Alzira: Ele quer me provocar, agora ele deu de me repisar com uma mulher. Ele fica levando a mulher pra comer pastel na feira perto de casa só pra eu ver sabe? Depois fica contando detalhes do que fez com a mulher (fala baixinho) mas só que não assume.

Valéria: O que mais lhe dói quando é violentada?
Alzira: As coisas ruins acompanha as pessoas que sai da igreja, faz as pessoas atentar os outros, fazer mal.

Valéria: Por que convive, tolera a situação de violência?
Alzira: Sabe ‘fia’ você não entende, mas a Palavra vem sempre de encontro com o que eu preciso ouvir. Não daria para suportar minha vida se eu não fosse pra igreja.

Valéria: Onde a sra. busca força, apoio? Quem ou o que mais te ajuda ou te ajudou?
Alzira: A igreja me dá paz, paciência, volto, levo conversa com as irmãs, alivia – os hinos (fica pensativa, suspira) a gente volta ‘maneirim’ parece que quer voar.

Valéria: No momento e depois da violência a sra. pensou em sua religião?
Alzira: Como se diz, Deus gosta do bem, boas obras, amor né?

Valéria: O que sua comunidade religiosa diz sobre sua situação?
Alzira: Ah! Manda a gente ter fé em Deus e paciência que Deus vai resolver nossa causa Ele demora um pouquinho mas Ele não falha.

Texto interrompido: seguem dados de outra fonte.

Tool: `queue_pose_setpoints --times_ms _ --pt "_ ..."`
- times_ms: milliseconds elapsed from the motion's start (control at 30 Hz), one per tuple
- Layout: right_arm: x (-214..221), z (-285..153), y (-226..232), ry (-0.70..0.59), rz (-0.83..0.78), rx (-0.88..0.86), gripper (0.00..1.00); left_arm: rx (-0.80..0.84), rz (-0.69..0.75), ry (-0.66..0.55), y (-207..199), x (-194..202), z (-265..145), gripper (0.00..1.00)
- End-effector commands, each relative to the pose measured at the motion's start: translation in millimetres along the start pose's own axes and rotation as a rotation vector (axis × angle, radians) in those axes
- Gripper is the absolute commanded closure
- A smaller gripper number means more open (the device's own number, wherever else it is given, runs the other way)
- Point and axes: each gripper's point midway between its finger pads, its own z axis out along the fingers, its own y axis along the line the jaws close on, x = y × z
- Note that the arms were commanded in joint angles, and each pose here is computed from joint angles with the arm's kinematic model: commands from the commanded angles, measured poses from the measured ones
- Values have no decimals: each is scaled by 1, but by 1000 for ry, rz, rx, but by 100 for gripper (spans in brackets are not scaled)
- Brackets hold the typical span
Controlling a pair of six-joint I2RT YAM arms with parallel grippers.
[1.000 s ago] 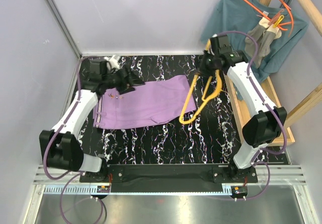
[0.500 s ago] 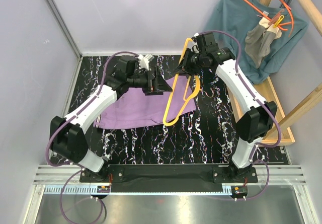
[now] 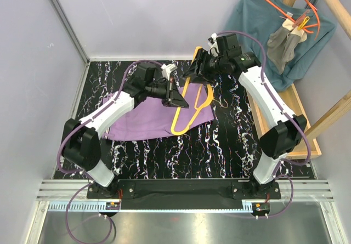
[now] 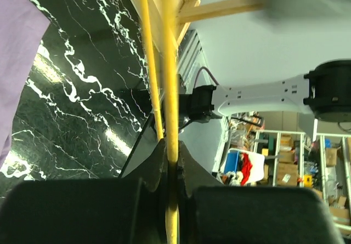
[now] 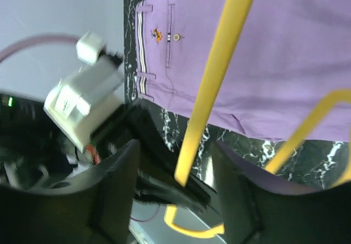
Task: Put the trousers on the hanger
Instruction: Pick up the hanger at the center of the board, then place the trousers on the hanger.
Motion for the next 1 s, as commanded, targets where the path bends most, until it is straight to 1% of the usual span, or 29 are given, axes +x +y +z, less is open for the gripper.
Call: queue_pose_setpoints --times_ms 0,33,100,133,167,233,267,300,367,400,533,567,633,667,700,733,767,800,867,933,967 --pt "11 -53 38 -24 -184 -94 31 90 16 -17 -16 -7 -21 100" --pt "12 -59 37 -35 -217 -81 20 96 10 -20 -17 -6 -25 100" --pt "11 -79 38 -80 -303 -59 10 102 7 -30 -17 -4 -37 100" --pt "8 -87 38 -100 -324 -44 1 106 6 -32 -17 -3 -41 100" --pt "5 -94 36 -124 -370 -26 0 128 17 -28 -25 1 -48 100" --pt "1 -103 23 -142 -391 42 0 152 21 -22 -32 9 -53 100" --pt "-9 -110 15 -169 -400 74 0 171 38 -19 -42 15 -58 100" --pt "-9 -113 10 -167 -401 85 0 185 44 -13 -44 21 -59 100" --pt "-13 -116 4 -175 -414 92 0 218 54 5 -53 31 -65 100" --pt "-16 -118 5 -180 -422 67 0 230 77 3 -59 39 -70 100" --pt "-15 -110 -3 -134 -414 32 0 269 130 16 -77 61 -82 100" --pt "-9 -109 4 -106 -413 -23 1 274 139 20 -79 65 -83 100" --pt "-7 -106 16 -91 -412 -108 0 280 143 27 -81 76 -84 100" --pt "0 -107 29 -57 -390 -188 0 281 137 38 -81 81 -81 100" --pt "-2 -108 38 -66 -393 -237 0 285 143 38 -81 84 -79 100" --pt "2 -106 43 -43 -349 -275 0 298 136 53 -88 91 -78 100" --pt "7 -108 52 -17 -346 -334 0 299 140 44 -92 92 -77 100" --pt "5 -110 58 -33 -359 -369 0 316 171 32 -97 93 -77 100" --pt "12 -111 65 7 -319 -427 1 329 173 25 -108 98 -76 100" --pt "13 -120 79 -7 -334 -496 8 313 159 23 -105 99 -73 100" --pt "16 -118 79 17 -269 -511 31 305 153 23 -104 100 -72 100"
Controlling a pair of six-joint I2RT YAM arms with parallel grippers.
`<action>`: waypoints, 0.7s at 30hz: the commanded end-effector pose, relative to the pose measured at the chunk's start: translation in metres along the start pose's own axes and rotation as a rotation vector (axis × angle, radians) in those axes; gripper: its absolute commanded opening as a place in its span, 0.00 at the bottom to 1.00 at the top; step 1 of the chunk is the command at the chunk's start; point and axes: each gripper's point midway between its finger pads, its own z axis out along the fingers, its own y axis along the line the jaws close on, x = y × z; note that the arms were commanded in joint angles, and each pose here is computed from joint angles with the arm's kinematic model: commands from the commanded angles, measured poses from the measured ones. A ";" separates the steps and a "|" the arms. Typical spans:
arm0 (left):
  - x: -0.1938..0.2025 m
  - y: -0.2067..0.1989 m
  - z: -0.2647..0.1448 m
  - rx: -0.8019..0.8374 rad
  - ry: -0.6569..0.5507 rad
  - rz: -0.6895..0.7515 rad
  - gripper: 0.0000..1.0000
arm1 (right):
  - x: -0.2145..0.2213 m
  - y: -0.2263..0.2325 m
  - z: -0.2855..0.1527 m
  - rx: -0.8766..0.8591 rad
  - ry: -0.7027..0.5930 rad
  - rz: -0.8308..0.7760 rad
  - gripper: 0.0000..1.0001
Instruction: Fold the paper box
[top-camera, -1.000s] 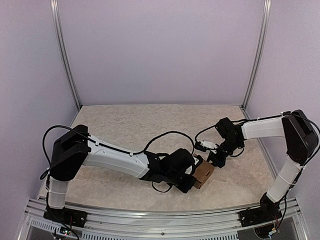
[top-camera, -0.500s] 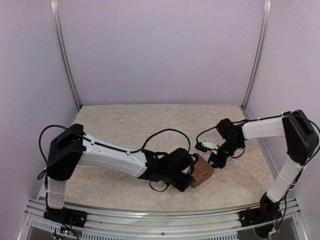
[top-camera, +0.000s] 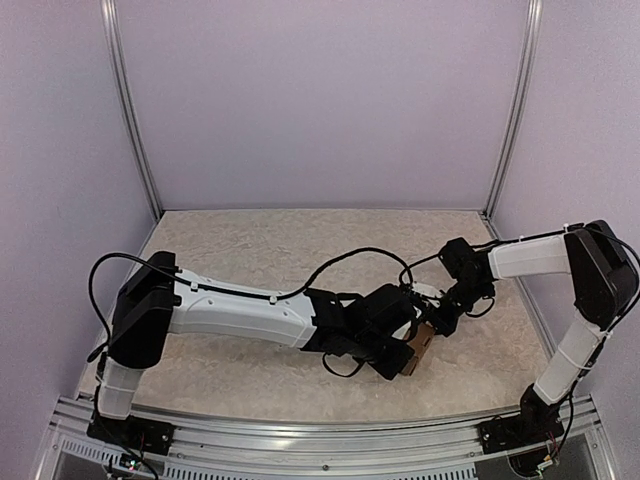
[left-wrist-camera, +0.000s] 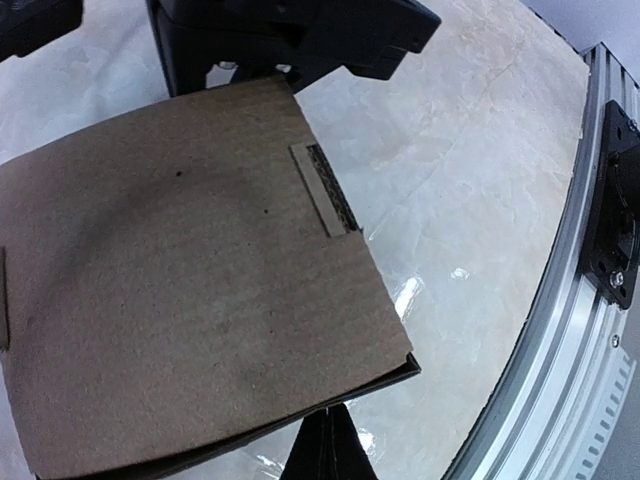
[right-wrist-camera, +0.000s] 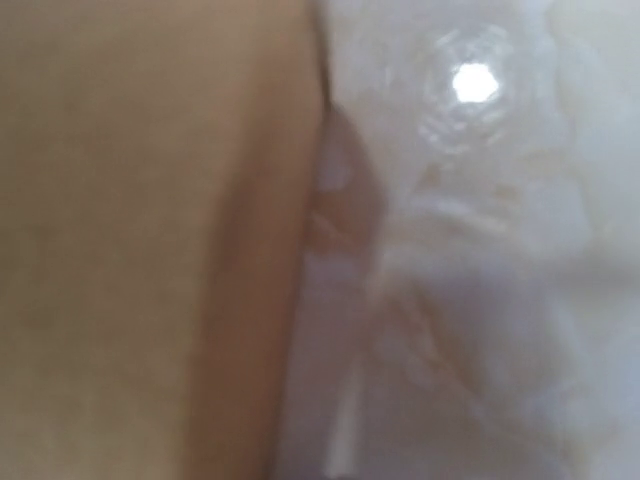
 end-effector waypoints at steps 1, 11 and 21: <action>-0.019 0.013 0.022 -0.021 -0.045 0.019 0.00 | 0.009 0.028 0.004 -0.111 0.013 0.008 0.02; 0.011 0.040 0.033 -0.068 0.010 -0.002 0.00 | 0.011 0.025 0.004 -0.101 0.024 0.005 0.02; 0.034 0.014 -0.037 -0.029 0.083 0.116 0.04 | -0.013 -0.008 -0.022 -0.005 -0.025 0.010 0.03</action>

Valéria: A sua fé lhe ajuda? Em que sentido?
Alzira: Minha fé é tudo pra mim!

Valéria: Como sua igreja reage na sua decisão de permanecer com o agresor?
Alzira: A igreja não vai dizer nada, eu que tenho que ver meus problemas e a Lei. A igreja ajuda a gente a ficar ali sofrendo – eles erram nisso.

Valéria: Sua situação seria diferente se seu marido frequentasse a igreja?
Alzira: Se ele se convertesse de verdade, acho que sim.

Valéria: O que a sra. acha de maridos que frequentam a igreja e continuam a agredir suas esposas- até mesmo pastores?
Alzira: Ele está fora de Deus. Tem que ter coração limpo para amar isso não é da parte de Deus. Ele não poderia receber a Palavra nessa condição. Ele não pode ter esse mistério de Deus.

Este é um trecho do livro “Uma Igreja sem voz: análise de gênero da violência doméstica entre mulheres evangélicas”, escrito pela Valéria Cristina Vilhena, graduada em teologia, mestre em Ciências da Religião e Doutora em Educação, História da Cultura e Artes.

 

 

 

 

PUBLICAÇÃO ORIGINAL: “A igreja ajuda a gente a ficar ali sofrendo – eles erram nisso”.